Write out, without any change, the lines in the material below that run from the line with "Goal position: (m" through the line with "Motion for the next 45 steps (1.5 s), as", both included.
_ _ _ _
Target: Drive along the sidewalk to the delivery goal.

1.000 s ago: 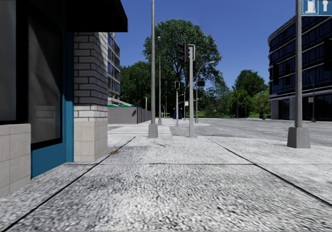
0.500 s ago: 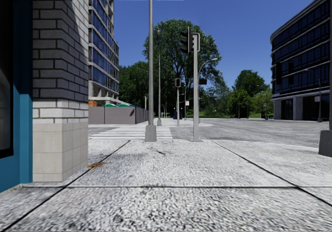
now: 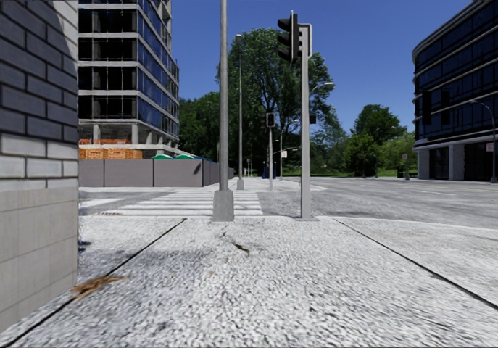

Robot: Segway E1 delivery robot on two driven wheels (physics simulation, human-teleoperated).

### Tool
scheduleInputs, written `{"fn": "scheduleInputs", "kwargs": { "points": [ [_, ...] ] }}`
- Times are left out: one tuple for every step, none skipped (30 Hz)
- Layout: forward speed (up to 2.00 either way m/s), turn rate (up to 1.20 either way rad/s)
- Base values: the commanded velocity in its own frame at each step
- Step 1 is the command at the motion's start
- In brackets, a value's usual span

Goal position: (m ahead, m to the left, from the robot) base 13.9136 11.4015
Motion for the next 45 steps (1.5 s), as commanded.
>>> {"fn": "scheduleInputs", "kwargs": {
  "points": [
    [2.00, 0.36],
    [2.00, 0.36],
    [2.00, 0.37],
    [2.00, 0.38],
    [2.00, 0.38],
    [2.00, 0.38],
    [2.00, 0.38],
    [2.00, 0.40],
    [2.00, 0.44],
    [2.00, 0.44],
    [2.00, 0.46],
    [2.00, 0.47],
    [2.00, 0.47],
    [2.00, 0.47],
    [2.00, 0.47],
    [2.00, 0.47],
    [2.00, 0.47],
    [2.00, 0.47],
    [2.00, 0.47],
    [2.00, 0.47],
    [2.00, 0.47],
    [2.00, 0.47],
    [2.00, 0.47],
    [2.00, 0.47],
    [2.00, 0.47],
    [2.00, 0.47],
    [2.00, 0.47],
    [2.00, 0.47],
    [2.00, 0.47],
    [2.00, 0.47],
    [2.00, 0.47],
    [2.00, 0.47],
    [2.00, 0.47],
    [2.00, 0.47],
    [2.00, 0.34],
    [2.00, 0.00],
    [2.00, 0.00],
    [2.00, 0.00],
    [2.00, 0.00],
    [2.00, 0.00],
    [2.00, 0.00],
    [2.00, 0.00],
    [2.00, 0.00],
    [2.00, 0.00],
    [2.00, 0.00]
  ]
}}
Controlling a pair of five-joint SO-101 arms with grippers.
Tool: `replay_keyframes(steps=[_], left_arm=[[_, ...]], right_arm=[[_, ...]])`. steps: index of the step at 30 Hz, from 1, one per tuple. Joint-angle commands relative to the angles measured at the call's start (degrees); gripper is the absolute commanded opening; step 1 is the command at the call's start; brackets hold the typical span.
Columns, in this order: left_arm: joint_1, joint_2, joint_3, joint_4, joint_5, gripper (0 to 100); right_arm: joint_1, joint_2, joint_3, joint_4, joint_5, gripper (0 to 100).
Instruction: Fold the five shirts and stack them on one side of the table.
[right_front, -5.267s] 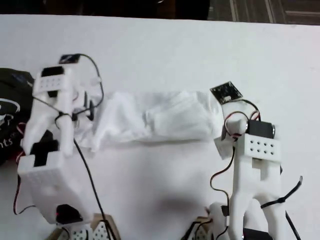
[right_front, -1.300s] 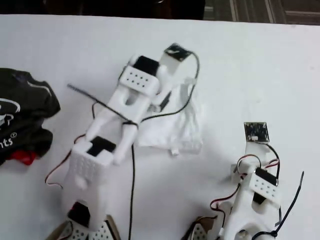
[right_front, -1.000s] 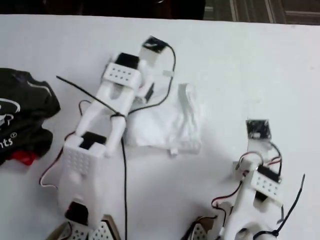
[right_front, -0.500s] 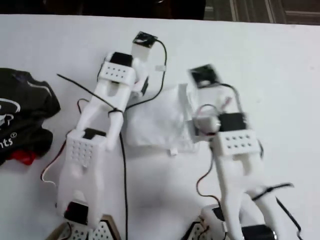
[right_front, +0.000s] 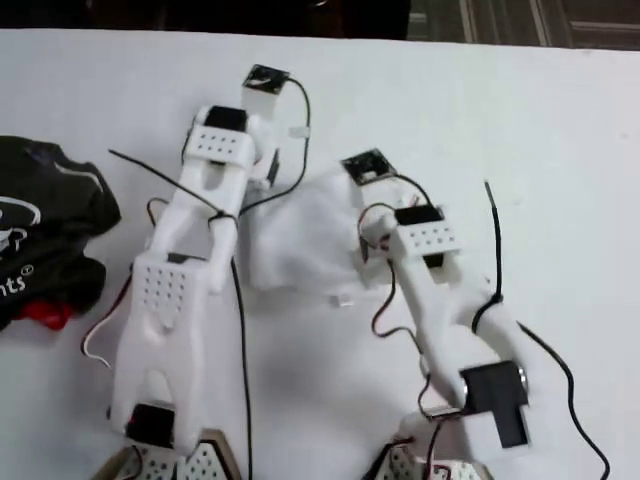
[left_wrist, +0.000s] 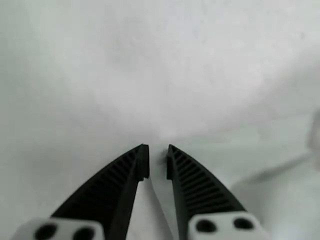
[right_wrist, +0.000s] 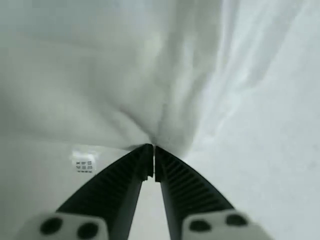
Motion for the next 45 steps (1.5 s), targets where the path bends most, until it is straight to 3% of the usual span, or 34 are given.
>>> replay_keyframes(steps=[1, 11, 15, 21, 27, 38, 45], left_arm=[[-0.88, -0.53, -3.3, -0.35, 0.35, 9], [-0.35, -0.44, -17.8, 12.57, 0.53, 9], [2.11, 0.18, -22.81, 16.7, 0.62, 9], [5.71, 4.84, -19.56, 12.84, 0.7, 9], [4.13, 9.49, -19.65, 10.81, 0.7, 9], [1.49, 9.14, -19.65, 10.46, 0.7, 9], [2.81, 0.97, -19.65, 17.93, 0.7, 9]], right_arm=[[1.54, 1.36, -2.46, -0.75, 0.79, 1.8], [0.57, -17.89, -8.09, 5.49, 0.44, 1.8], [-2.95, -17.54, -8.26, 3.3, 0.18, 1.8], [-4.44, -4.97, -6.77, -0.31, 0.18, 1.8], [-0.66, 3.65, -5.54, 0.57, 0.62, 1.8], [5.85, 3.21, 1.85, 0.57, 6.42, 1.8], [4.7, -9.36, -0.62, 1.98, 6.42, 1.8]])
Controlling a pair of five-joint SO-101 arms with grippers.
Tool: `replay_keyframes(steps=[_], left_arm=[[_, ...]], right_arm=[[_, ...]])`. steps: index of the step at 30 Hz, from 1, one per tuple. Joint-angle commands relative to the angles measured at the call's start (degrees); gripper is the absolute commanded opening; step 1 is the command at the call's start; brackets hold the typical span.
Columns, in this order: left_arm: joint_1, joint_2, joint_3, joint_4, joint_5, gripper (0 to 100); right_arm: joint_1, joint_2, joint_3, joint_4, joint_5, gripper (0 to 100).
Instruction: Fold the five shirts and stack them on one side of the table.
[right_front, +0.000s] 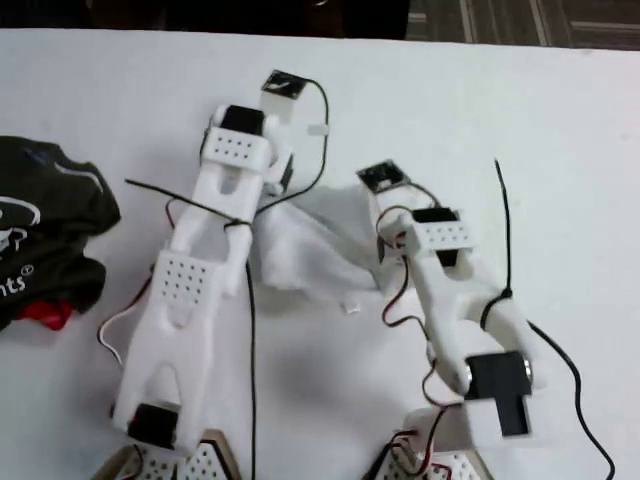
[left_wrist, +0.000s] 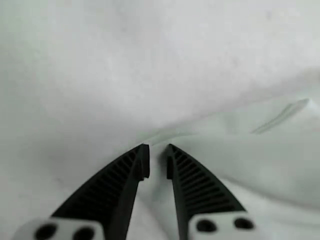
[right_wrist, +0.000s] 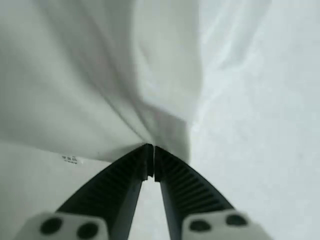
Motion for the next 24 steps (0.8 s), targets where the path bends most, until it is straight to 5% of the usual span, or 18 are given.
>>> replay_keyframes(steps=[1, 7, 13, 24], left_arm=[[-0.09, -9.23, -0.4, 4.92, 0.62, 9], [-1.05, -19.96, 4.53, 8.97, 0.35, 9], [-1.23, -34.64, 27.03, 7.74, 0.53, 9], [1.76, -55.21, 70.46, -15.74, 0.53, 9]], right_arm=[[0.31, -10.07, -2.9, 2.51, 0.44, 1.8], [0.22, -19.47, -7.12, 4.7, 0.26, 1.8], [0.13, -12.7, -15.12, 1.54, -7.21, 1.8], [-2.07, 15.34, -38.07, 3.47, -12.75, 1.8]])
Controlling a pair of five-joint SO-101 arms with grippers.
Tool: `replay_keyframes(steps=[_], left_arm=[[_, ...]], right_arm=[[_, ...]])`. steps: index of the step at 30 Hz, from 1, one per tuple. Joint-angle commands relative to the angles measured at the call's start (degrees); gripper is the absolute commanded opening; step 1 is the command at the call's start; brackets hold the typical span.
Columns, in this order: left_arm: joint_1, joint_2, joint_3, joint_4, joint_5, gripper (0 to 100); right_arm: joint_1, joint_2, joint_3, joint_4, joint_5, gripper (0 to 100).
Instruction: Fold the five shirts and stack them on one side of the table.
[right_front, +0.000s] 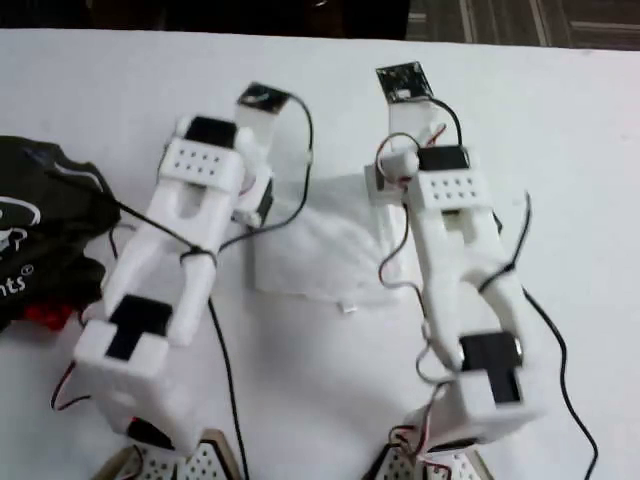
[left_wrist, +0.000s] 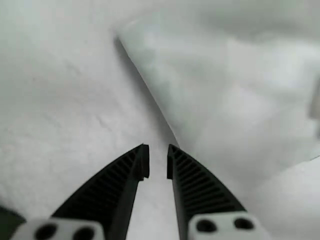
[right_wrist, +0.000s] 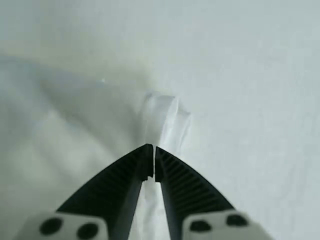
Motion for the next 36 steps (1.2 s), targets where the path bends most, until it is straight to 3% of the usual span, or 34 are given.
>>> replay_keyframes(steps=[1, 12, 24, 29, 36], left_arm=[[2.02, -6.77, 9.8, -7.56, 0.62, 9], [3.96, -8.26, 26.51, -24.18, 0.44, 9], [3.87, -8.35, 36.53, -33.67, 0.26, 9], [3.87, -8.7, 33.45, -31.82, 0.35, 9], [3.78, -8.79, 22.37, -20.22, 0.7, 9]], right_arm=[[-1.01, 6.2, -8.88, 1.8, -0.44, 1.8], [0.04, 22.9, -23.03, 4.79, -0.18, 1.8], [2.15, 28.97, -29.27, 5.93, -0.35, 1.8], [1.71, 23.87, -32.35, 11.82, -0.35, 1.8], [1.63, 16.22, -32.53, 17.36, -0.44, 2.2]])
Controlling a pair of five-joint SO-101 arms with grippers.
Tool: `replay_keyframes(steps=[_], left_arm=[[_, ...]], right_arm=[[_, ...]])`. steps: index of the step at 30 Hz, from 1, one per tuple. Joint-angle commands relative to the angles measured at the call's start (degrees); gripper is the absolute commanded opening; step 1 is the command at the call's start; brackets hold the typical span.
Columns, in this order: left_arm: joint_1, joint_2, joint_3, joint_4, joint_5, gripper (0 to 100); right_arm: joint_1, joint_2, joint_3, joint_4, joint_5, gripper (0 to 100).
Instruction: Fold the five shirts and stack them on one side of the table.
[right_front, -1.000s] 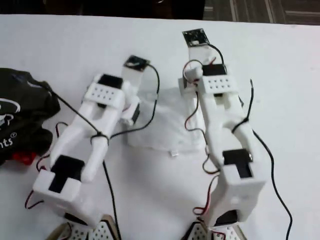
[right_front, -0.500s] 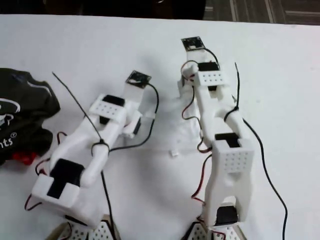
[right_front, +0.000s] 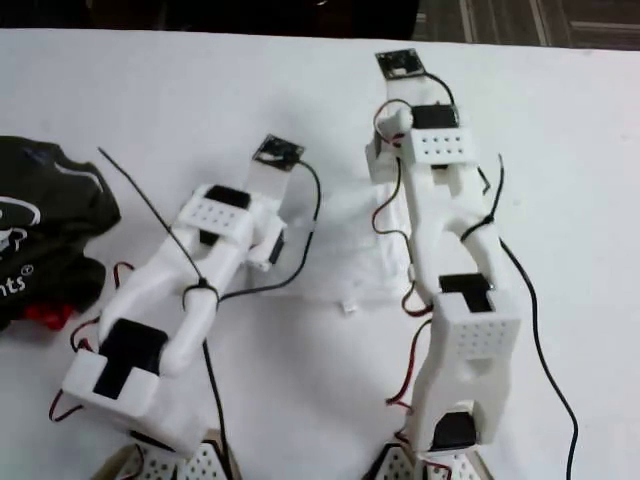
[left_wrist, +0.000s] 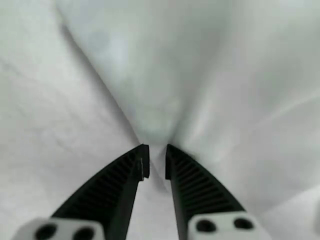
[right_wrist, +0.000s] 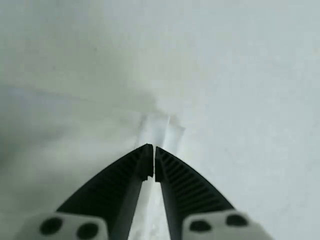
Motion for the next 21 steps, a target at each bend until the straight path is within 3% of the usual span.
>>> replay_keyframes(steps=[1, 6, 11, 15, 21], left_arm=[[-0.18, -1.32, -7.08, 5.89, 0.7, 9], [-4.04, -1.32, -14.64, 11.25, 0.7, 12], [-8.79, -1.32, -20.35, 16.97, 0.35, 15], [-12.66, -1.14, -20.79, 16.97, 0.26, 15], [-17.93, -1.14, -20.79, 16.79, 0.0, 15]], right_arm=[[-0.4, -6.73, -2.29, 2.95, -0.44, 3.7], [-1.45, -9.01, -2.2, 7.25, -0.44, 19.6], [-4.09, -8.92, -0.62, 9.63, -0.44, 20.4], [-6.02, -8.66, 2.99, 7.69, -3.16, 21.2], [-6.29, -4.53, 7.38, 3.38, -4.84, 36.7]])
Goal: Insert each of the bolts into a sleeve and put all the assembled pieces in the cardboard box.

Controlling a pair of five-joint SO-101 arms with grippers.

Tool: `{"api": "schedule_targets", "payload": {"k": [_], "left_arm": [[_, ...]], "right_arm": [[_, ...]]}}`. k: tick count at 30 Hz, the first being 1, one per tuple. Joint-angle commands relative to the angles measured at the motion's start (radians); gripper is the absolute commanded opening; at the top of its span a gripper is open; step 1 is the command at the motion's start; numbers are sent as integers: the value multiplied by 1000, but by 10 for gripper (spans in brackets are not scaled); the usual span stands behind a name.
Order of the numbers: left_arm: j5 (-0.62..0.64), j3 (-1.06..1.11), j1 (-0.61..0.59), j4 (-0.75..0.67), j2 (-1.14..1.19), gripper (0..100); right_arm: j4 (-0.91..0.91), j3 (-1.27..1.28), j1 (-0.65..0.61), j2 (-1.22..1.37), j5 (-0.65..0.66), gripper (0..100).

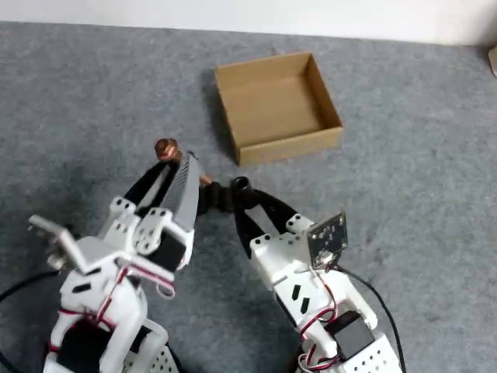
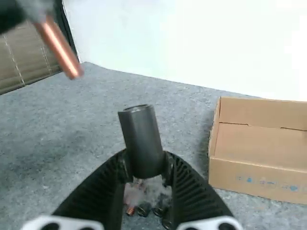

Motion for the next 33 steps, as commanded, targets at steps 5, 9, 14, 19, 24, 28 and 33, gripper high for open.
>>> {"api": "schedule_targets", "payload": {"k": [5,9,14,19,24,28,33], "left_arm": [[17,61,35,-54,-12,4],[20,61,87,-52,-12,4],[75,61,97,-57,-12,4],[72,84,90,-41,-13,4],[72,130,91,-51,-13,4],[72,134,93,-48,-13,4],[72,104,91,-44,-13,4]], "right_arm": [[-33,-7,-8,-12,12,5],[-36,24,-8,-12,17,5],[-36,33,-94,-12,115,5],[-36,33,-110,-13,129,5],[-38,27,-70,-13,129,5],[-38,25,-67,-13,129,5],[-81,35,-67,-12,130,5]]}}
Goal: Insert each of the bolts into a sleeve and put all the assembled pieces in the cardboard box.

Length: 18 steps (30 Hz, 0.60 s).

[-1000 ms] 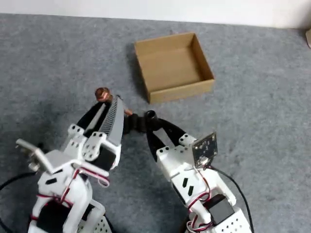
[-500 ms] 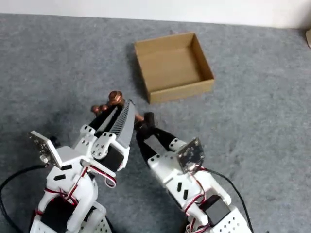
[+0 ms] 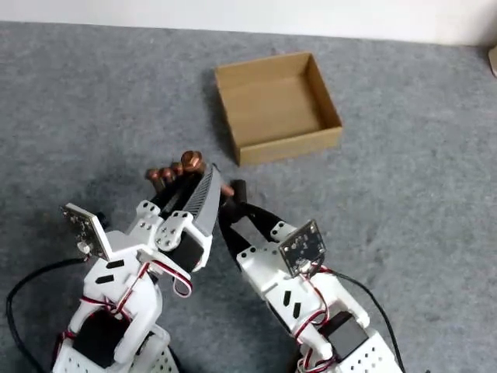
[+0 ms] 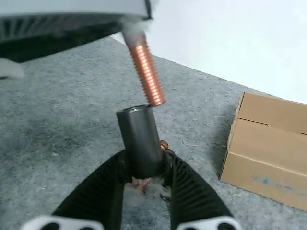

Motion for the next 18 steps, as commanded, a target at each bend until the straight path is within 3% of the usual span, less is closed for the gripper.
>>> {"api": "schedule_targets", "payload": {"k": [1,18], "left_arm": [[-2,-47,13,-17,-12,4],[-2,-134,13,34,-12,4]], "right_arm": [[-82,-2,21,-13,12,5],[-85,18,21,-13,12,5]]}}
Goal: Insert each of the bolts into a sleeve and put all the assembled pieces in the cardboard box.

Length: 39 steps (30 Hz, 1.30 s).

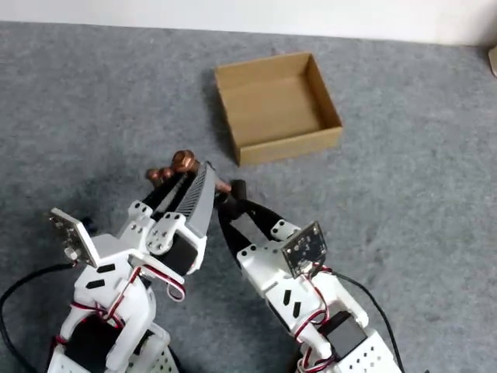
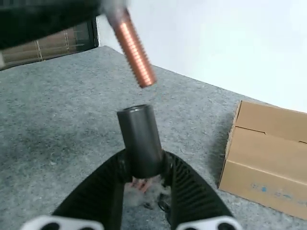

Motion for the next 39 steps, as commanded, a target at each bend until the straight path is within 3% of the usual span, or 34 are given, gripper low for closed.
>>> {"api": "schedule_targets", "payload": {"k": [1,15,22,39], "left_arm": [[0,-70,16,3,-7,4],[3,-51,22,94,-7,4],[0,-18,21,87,-7,4],[-2,90,22,77,-7,4]], "right_arm": [[-38,-7,15,-12,12,5],[-38,-12,73,-12,12,5],[-38,-5,-10,-12,12,5],[-38,-5,-8,-12,12,5]]}}
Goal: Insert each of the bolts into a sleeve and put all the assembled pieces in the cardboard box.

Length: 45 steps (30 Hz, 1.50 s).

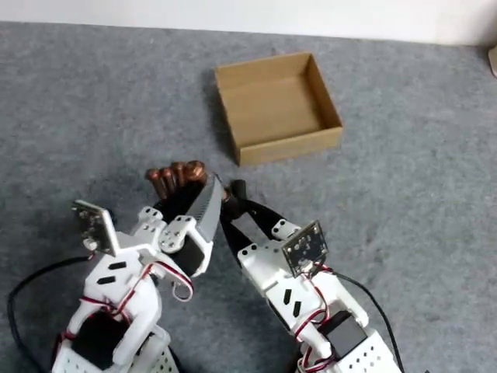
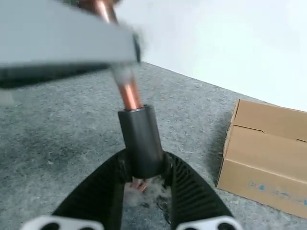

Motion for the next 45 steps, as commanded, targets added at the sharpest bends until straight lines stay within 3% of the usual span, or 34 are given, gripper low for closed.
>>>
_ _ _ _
§ Exercise output
Goal position: (m ahead, m to the left, from the robot) base 13.9136 11.4015
Motion for the next 45 steps (1.5 s), as commanded.

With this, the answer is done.